Tanto vale chiarirlo subito, sin dalle prime battute: “Violet Evergarden” è un colpo al cuore, che ti fa singhiozzare dall’inizio alla fine e ti fa riscoprire anche il più piccolo e dimenticato frammento di emozione, che si credeva di aver nascosto da anni nel subconscio. Ergo: se volete solo qualcosa di leggero e scoppiettante e siete convinti che è meglio ignorare quella parte di noi che riesce a provare e a comunicare dei sentimenti, non guardatelo. Nel caso contrario, preparatevi emotivamente, isolatevi davanti alla tv (o al PC) e riemergetene solo alla fine di un’intera maratona per dire ai vostri cari che li amate e che, forse, non lo comunicate mai abbastanza. Perché “Violet Evergarden” è una pozione che va bevuta in un solo colpo, con le lacrime agli occhi, e che sa di dolcezze dimenticate e riscoperte improvvisamente.
La protagonista dell’anime (e, prima ancora, della serie in light novel creata dalla penna di Kana Akatsuki e dalla matita di Akiko Takase) è una “bambina speciale”, un’orfana dalle straordinarie capacità fisiche ed intellettive, cresciuta come una vera e propria arma umana e sfruttata in funzione bellica dall’esercito del fantomatico Stato di Leidenschaftlich nella guerra contro l’Impero di Gardarik. Violet, infatti, esegue alla perfezione gli ordini, sa adoperare tutte le armi, uccide a mani nude e ha una velocità speciale che la rende quasi invisibile sul campo. La ragazza, però, non sa amare, o, meglio, nessuno le ha mai spiegato nulla sull’esistenza di sentimenti e di emozioni umane e, addirittura, sull’umanità stessa. Cresciuta, di fatto, come una macchina da guerra, incapace di ridere, piangere ed emozionarsi, ignara dell’uso della scrittura e della lettura, un giorno viene affidata al Capitano Gilbert Bouganvillea, che le dà un nome, le insegna l’alfabeto, le spiega le insidie del mondo, ma anche la meravigliosa bellezza della miseria umana. Soprattutto, il capitano fa capire a Violet che è un essere umano come tutti gli altri, forse più dotato di capacità fisiche e mentali, ma esattamente lo stesso coacervo di sentimenti, emozioni, rancori e atti di altruismo di tutti i suoi compagni di battaglia, compreso se stesso. Gilbert, nel dare a Violet un nome, le dà un’umanità e le affida il compito di cercare il significato della parola “amare”, che diventerà per Violet il vero filo conduttore della sua esistenza dopo la guerra, quando una mina le porterà via ciò che le era più caro e deciderà di diventare una “bambola di scrittura automatica” per vergare con l’inchiostro sulla carta quello che le persone non riescono ad esprimere, ma che vorrebbero comunicare a chi amano. E, così, l’abilità bellica di Violet si trasforma nel talento di scrivere lettere d’amore.

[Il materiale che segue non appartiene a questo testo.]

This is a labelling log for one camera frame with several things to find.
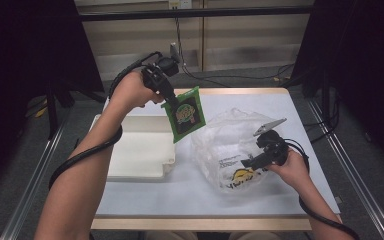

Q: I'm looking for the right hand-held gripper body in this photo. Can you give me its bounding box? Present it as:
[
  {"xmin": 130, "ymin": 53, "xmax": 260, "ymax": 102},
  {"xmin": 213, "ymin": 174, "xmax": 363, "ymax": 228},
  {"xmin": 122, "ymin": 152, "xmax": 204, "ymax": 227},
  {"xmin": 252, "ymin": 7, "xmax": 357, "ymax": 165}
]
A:
[{"xmin": 252, "ymin": 117, "xmax": 290, "ymax": 168}]

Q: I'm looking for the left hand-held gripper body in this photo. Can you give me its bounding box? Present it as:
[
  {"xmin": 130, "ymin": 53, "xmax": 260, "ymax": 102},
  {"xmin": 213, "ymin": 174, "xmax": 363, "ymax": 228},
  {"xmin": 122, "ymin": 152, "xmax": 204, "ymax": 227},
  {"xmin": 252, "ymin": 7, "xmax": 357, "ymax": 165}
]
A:
[{"xmin": 140, "ymin": 42, "xmax": 183, "ymax": 96}]

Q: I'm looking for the green snack packet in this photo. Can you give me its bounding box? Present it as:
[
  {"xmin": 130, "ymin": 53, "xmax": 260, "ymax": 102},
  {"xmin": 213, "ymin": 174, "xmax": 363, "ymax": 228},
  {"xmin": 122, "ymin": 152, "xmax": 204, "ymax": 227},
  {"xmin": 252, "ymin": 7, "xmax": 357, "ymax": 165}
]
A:
[{"xmin": 160, "ymin": 85, "xmax": 207, "ymax": 144}]

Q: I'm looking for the clear printed plastic bag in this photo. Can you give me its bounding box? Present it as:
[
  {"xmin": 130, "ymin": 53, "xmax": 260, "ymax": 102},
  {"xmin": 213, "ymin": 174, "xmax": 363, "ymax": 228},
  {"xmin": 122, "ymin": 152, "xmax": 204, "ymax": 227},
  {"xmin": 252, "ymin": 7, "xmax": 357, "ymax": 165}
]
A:
[{"xmin": 189, "ymin": 107, "xmax": 283, "ymax": 195}]

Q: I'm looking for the white plastic bin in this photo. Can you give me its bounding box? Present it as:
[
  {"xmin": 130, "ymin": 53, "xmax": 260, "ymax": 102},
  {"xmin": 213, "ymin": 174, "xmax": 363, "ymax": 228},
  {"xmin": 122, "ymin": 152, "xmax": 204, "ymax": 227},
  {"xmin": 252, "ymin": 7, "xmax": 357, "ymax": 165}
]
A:
[{"xmin": 89, "ymin": 114, "xmax": 178, "ymax": 183}]

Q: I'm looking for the person's left hand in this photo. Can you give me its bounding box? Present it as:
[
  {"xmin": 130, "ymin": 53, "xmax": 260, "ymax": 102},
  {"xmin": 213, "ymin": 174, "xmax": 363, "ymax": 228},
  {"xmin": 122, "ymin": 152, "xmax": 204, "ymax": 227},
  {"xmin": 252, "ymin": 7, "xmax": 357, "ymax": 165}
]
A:
[{"xmin": 111, "ymin": 70, "xmax": 165, "ymax": 110}]

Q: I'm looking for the person's right hand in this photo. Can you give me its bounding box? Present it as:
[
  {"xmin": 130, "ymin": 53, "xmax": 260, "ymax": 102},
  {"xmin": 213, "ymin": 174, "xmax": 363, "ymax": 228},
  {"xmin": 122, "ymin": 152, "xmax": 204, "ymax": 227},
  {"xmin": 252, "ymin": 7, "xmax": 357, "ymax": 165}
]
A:
[{"xmin": 268, "ymin": 148, "xmax": 311, "ymax": 190}]

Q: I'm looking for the black horizontal bar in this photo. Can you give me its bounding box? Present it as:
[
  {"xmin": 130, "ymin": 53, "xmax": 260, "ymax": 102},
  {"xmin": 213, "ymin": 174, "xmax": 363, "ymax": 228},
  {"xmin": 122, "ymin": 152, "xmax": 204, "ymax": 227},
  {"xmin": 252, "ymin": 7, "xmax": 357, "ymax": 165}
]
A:
[{"xmin": 78, "ymin": 5, "xmax": 314, "ymax": 22}]

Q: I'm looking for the black stand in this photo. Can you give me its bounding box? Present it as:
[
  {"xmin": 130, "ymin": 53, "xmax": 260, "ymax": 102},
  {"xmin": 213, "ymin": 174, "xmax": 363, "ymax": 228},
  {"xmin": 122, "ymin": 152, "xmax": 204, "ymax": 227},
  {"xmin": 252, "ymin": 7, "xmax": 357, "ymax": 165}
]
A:
[{"xmin": 44, "ymin": 79, "xmax": 108, "ymax": 141}]

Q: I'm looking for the black curtain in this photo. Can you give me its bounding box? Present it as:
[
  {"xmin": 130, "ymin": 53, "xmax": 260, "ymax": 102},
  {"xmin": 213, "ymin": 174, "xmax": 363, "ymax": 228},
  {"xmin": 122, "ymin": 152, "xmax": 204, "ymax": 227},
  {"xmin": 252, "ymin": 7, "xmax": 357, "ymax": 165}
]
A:
[
  {"xmin": 0, "ymin": 0, "xmax": 106, "ymax": 201},
  {"xmin": 291, "ymin": 0, "xmax": 384, "ymax": 174}
]

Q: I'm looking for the thin black floor cable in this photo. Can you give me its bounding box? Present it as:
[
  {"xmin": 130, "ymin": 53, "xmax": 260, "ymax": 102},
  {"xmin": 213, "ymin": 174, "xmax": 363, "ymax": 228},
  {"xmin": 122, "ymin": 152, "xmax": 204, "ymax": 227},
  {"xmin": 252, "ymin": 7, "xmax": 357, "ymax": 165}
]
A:
[{"xmin": 174, "ymin": 18, "xmax": 296, "ymax": 88}]

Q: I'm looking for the white wall socket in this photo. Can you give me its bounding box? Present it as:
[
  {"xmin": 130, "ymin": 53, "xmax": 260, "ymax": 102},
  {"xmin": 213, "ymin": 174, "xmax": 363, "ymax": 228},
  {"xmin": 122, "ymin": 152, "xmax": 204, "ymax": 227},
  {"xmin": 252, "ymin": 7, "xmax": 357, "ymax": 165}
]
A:
[{"xmin": 168, "ymin": 0, "xmax": 193, "ymax": 10}]

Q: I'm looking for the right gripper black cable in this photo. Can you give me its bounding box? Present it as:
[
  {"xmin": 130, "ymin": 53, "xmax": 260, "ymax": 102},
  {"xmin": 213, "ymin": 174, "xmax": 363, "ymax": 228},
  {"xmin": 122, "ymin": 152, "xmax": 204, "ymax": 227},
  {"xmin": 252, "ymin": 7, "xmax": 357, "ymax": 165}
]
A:
[{"xmin": 283, "ymin": 138, "xmax": 361, "ymax": 240}]

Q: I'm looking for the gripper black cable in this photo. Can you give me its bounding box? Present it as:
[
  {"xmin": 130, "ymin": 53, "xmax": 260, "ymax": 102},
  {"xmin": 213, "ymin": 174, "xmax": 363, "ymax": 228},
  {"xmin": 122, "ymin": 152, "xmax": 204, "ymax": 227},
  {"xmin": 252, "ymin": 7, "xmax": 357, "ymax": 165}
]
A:
[
  {"xmin": 48, "ymin": 50, "xmax": 164, "ymax": 192},
  {"xmin": 283, "ymin": 138, "xmax": 361, "ymax": 240}
]

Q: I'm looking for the metal floor rail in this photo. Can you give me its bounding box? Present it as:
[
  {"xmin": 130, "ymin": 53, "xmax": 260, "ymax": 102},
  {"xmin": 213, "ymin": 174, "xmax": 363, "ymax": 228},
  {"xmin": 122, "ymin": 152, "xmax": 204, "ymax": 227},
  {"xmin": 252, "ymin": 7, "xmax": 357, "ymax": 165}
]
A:
[
  {"xmin": 308, "ymin": 99, "xmax": 384, "ymax": 240},
  {"xmin": 0, "ymin": 123, "xmax": 68, "ymax": 240}
]

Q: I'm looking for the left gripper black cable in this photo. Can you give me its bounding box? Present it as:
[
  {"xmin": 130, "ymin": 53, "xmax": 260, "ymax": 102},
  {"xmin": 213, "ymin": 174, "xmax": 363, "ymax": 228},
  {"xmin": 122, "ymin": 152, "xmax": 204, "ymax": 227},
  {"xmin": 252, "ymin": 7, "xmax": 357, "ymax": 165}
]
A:
[{"xmin": 48, "ymin": 50, "xmax": 164, "ymax": 192}]

La sorpresa dell’anime sta anche nella sua perfezione stilistica: la storia inizia quando la guerra è già finita e Violet giace in un letto di ospedale con due protesi meccaniche al posto delle braccia, che ha perso a causa dello scoppio di una mina. Tutta la vicenda bellica e l’incontro con il capitano Gilbert è narrato con sapienti flashback, quasi dei frammenti di ricordi che sono inseriti nelle vicende presenti, mentre Violet tenta di aiutare chi si rivolge alla sua abilità di scrittura ad esprimere le proprie emozioni. Violet aiuta con l’intento di essere aiutata a sua volta, recupera le memorie altrui per recuperare la sua stessa memoria, fa scoprire l’umanità negli altri per far riemergere la propria umanità. Violet cresce e soffre, esce dal mondo dei falsi miti per entrare in quello reale e scopre che dentro di lei c’è una forza molto più grande e molto più salda di quelle capacità fisiche ed intellettive che le erano vantate in guerra: in lei stessa risiede la forza dell’amore.

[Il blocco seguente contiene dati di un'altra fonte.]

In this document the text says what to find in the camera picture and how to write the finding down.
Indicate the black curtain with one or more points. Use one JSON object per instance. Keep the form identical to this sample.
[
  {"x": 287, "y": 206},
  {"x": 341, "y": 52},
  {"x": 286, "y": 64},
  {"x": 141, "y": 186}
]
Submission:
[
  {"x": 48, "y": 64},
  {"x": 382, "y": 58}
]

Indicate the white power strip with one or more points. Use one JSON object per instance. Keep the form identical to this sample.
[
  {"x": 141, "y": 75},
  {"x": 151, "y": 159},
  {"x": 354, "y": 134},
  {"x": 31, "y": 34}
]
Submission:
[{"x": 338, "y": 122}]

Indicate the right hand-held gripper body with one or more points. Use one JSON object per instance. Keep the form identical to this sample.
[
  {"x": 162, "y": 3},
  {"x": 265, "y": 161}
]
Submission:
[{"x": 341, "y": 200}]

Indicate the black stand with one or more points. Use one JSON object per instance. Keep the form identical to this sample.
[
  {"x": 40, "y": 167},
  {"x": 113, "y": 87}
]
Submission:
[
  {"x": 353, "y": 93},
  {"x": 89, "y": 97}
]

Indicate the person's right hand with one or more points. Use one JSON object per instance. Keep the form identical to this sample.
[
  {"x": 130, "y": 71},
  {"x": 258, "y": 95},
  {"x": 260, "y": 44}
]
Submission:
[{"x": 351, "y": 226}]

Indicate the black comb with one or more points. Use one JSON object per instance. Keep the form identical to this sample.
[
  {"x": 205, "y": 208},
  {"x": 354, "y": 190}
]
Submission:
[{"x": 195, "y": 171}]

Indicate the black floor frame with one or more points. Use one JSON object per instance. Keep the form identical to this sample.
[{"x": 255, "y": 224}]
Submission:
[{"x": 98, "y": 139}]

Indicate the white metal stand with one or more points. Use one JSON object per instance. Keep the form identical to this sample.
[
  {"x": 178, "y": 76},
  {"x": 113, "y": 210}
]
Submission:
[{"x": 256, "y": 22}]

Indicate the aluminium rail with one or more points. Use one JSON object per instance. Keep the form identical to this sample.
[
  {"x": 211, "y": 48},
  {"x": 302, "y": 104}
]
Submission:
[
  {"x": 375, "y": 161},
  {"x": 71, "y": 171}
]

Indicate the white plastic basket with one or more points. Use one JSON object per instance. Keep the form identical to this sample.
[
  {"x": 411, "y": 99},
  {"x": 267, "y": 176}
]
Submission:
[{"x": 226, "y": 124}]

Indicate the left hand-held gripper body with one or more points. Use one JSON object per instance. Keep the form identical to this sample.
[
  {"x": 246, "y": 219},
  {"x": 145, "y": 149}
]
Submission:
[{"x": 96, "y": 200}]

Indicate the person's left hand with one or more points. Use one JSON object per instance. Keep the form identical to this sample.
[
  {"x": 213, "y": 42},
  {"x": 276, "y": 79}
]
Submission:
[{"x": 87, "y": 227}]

A fare da contorno alla storia principale, ci sono una serie di personaggi e di vicende in cui si imbatte Violet, una serie di piccole perle incastrate nel suo percorso umano, ognuna una diversa sfaccettatura della parola “amare”: dal fratello invalido di guerra che scrive alla sorella che se ne occupa costantemente, alla principessa che vuole vivere il suo sogno d’amore, alla madre malata terminale che lascia una serie di lettere alla figlia per accompagnare i suoi prossimi compleanni. Ogni piccola storia umana è una stilla purissima, come una lacrima che aiuta Violet nel suo percorso emotivo e sentimentale.
Insomma, quest’anime è di una rara perfezione con qualche soave punta di steampunk, a cui bisogna prepararsi con intensità e… una buona dose di fazzoletti.